- **Exercise requirements**
Look below for the line containing "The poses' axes" and the line containing "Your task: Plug"; repeat exactly those two lines and all lines between them, and nothing else.

- **Saved data entries**
——

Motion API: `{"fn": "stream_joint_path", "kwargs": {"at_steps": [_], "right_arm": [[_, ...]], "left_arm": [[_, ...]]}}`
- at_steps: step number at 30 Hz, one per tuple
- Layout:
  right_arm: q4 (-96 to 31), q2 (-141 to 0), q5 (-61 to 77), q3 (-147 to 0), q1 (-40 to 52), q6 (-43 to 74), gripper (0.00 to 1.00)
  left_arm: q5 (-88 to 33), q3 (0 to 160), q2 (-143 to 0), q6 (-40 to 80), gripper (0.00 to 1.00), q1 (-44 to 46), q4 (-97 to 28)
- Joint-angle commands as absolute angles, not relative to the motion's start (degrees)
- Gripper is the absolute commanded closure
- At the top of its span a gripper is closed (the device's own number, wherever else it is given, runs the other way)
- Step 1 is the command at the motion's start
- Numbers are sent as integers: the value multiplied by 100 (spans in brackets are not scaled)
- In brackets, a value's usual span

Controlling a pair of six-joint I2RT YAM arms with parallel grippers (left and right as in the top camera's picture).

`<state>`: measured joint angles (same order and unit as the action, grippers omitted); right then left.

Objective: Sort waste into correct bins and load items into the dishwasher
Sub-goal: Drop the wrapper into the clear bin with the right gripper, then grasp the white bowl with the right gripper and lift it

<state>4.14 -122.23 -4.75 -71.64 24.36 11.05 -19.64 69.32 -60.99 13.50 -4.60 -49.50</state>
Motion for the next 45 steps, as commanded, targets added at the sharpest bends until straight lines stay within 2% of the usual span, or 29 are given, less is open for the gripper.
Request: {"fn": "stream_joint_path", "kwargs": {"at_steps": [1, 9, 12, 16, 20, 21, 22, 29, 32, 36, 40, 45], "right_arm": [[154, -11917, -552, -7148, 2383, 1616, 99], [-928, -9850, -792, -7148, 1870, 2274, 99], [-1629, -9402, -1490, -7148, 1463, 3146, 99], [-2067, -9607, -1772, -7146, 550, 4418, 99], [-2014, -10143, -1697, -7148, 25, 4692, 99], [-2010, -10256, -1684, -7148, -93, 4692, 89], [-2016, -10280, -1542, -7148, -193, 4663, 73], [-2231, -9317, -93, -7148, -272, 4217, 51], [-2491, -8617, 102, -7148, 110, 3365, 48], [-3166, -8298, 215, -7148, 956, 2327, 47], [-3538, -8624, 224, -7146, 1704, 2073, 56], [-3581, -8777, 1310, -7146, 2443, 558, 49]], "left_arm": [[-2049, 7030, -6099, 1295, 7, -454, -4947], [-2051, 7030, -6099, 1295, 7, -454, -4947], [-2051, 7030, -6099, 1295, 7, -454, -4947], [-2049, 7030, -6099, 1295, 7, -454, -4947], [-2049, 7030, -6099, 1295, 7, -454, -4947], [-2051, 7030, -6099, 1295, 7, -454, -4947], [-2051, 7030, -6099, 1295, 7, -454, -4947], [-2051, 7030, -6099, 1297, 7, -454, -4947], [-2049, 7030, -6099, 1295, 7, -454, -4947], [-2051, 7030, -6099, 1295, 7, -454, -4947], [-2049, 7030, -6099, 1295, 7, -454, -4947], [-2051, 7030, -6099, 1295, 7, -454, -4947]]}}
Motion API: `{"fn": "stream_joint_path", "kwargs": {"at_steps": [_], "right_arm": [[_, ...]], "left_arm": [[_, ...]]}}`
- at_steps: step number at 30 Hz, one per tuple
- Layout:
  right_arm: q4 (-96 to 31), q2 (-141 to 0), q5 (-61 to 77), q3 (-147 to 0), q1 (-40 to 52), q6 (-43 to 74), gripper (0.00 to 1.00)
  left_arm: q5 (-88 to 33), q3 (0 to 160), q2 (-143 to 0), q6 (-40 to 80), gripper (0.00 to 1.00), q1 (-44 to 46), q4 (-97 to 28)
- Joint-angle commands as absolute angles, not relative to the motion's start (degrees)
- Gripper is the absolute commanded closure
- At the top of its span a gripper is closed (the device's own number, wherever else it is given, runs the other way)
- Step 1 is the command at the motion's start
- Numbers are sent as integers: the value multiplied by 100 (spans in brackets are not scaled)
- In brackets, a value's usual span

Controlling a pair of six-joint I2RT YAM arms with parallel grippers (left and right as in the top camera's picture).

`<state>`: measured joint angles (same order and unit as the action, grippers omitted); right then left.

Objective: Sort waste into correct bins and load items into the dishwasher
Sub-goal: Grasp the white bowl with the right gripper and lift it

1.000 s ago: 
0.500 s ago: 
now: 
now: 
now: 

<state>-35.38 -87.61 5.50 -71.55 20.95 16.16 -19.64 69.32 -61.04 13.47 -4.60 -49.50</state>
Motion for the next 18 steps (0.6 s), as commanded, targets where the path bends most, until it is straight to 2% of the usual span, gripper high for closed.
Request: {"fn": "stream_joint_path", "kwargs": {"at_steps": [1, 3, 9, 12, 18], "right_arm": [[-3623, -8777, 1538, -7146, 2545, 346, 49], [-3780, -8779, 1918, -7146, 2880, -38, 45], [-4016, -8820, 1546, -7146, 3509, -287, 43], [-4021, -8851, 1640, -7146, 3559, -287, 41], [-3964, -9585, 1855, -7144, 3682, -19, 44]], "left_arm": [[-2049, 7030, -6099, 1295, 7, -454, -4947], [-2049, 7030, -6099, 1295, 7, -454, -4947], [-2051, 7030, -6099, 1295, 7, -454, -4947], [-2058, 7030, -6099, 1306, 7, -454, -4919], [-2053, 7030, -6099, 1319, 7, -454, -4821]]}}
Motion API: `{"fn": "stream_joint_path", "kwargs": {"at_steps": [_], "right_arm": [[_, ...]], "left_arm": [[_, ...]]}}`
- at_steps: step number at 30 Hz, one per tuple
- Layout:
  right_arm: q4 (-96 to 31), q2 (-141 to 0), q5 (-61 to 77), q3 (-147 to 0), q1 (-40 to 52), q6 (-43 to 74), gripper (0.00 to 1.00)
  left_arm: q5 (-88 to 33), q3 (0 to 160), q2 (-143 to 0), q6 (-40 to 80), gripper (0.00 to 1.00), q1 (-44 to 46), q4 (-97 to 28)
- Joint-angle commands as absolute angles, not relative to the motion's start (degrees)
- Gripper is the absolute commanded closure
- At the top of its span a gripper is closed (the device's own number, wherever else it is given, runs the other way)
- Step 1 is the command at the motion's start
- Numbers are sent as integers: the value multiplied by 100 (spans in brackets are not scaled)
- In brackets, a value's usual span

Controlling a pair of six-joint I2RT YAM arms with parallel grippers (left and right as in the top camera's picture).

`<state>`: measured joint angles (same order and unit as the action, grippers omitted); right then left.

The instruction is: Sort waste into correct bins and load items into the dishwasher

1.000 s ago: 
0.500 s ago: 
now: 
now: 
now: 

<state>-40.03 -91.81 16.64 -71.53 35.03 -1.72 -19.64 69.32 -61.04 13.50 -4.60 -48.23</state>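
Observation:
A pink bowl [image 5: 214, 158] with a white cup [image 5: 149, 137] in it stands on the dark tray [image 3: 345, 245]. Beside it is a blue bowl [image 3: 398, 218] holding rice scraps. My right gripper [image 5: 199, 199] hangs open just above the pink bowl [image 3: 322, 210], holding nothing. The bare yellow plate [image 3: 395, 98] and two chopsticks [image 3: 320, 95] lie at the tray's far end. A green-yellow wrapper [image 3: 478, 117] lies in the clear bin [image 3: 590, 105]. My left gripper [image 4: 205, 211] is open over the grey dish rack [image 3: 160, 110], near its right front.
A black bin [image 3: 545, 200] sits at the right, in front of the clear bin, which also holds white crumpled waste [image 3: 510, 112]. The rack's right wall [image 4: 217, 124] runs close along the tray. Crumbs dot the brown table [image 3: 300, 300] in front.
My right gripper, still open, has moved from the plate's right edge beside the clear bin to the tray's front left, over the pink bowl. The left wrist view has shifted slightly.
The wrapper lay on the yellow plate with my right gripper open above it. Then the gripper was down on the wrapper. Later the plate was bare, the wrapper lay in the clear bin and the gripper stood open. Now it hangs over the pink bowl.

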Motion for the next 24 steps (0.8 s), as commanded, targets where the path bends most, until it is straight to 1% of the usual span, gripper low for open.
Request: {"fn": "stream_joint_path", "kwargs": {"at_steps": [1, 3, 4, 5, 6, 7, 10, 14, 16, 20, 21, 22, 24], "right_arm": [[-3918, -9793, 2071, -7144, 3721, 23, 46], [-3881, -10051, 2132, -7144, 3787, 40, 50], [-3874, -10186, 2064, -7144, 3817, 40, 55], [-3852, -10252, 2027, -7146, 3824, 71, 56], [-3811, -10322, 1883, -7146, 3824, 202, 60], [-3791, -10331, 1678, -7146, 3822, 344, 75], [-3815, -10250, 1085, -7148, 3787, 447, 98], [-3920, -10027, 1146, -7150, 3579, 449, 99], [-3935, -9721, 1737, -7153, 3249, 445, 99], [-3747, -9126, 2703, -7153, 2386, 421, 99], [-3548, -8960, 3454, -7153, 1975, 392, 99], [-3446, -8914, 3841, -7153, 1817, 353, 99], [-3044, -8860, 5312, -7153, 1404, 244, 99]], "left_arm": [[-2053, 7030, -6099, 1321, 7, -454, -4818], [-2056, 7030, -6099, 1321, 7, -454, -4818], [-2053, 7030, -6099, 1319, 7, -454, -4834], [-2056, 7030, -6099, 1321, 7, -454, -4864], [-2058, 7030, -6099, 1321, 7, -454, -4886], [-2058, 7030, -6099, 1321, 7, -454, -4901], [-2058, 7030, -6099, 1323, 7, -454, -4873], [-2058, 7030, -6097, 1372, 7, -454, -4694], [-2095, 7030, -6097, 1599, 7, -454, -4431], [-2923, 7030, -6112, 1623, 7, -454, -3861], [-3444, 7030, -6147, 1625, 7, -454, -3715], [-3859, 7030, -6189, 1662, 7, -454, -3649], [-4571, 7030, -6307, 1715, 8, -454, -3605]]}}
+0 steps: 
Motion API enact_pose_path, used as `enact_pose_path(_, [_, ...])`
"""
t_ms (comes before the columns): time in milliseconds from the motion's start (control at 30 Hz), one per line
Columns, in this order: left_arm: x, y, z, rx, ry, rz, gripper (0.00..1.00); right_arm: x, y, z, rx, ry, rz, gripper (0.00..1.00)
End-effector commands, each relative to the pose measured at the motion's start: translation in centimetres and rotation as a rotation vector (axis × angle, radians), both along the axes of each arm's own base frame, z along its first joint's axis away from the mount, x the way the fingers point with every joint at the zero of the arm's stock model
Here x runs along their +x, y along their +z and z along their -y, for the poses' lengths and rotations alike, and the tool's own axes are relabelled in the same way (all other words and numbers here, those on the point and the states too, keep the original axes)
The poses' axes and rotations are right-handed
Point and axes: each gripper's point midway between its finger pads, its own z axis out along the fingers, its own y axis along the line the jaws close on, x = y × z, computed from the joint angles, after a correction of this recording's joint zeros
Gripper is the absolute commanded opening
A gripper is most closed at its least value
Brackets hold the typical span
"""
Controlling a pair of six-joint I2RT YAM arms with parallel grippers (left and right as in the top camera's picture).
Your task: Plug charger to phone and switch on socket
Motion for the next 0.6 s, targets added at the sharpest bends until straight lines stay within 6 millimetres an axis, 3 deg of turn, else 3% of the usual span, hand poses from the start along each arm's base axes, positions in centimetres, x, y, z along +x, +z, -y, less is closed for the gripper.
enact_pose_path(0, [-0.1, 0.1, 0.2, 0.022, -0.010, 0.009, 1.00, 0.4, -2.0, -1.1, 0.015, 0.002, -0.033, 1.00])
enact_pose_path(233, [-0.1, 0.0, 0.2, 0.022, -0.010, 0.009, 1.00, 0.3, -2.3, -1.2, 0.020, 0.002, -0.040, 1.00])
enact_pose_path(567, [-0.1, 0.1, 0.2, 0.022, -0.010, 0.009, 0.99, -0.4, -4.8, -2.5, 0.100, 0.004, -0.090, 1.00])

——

- **Written answer**
The poses' axes and rotations are right-handed
Point and axes: each gripper's point midway between its finger pads, its own z axis out along the fingers, its own y axis along the line the jaws close on, x = y × z, computed from the joint angles, after a correction of this recording's joint zeros
Gripper is the absolute commanded opening
A gripper is most closed at its least value
Brackets hold the typical span
"""
Controlling a pair of six-joint I2RT YAM arms with parallel grippers (left and right as in the top camera's picture).
Your task: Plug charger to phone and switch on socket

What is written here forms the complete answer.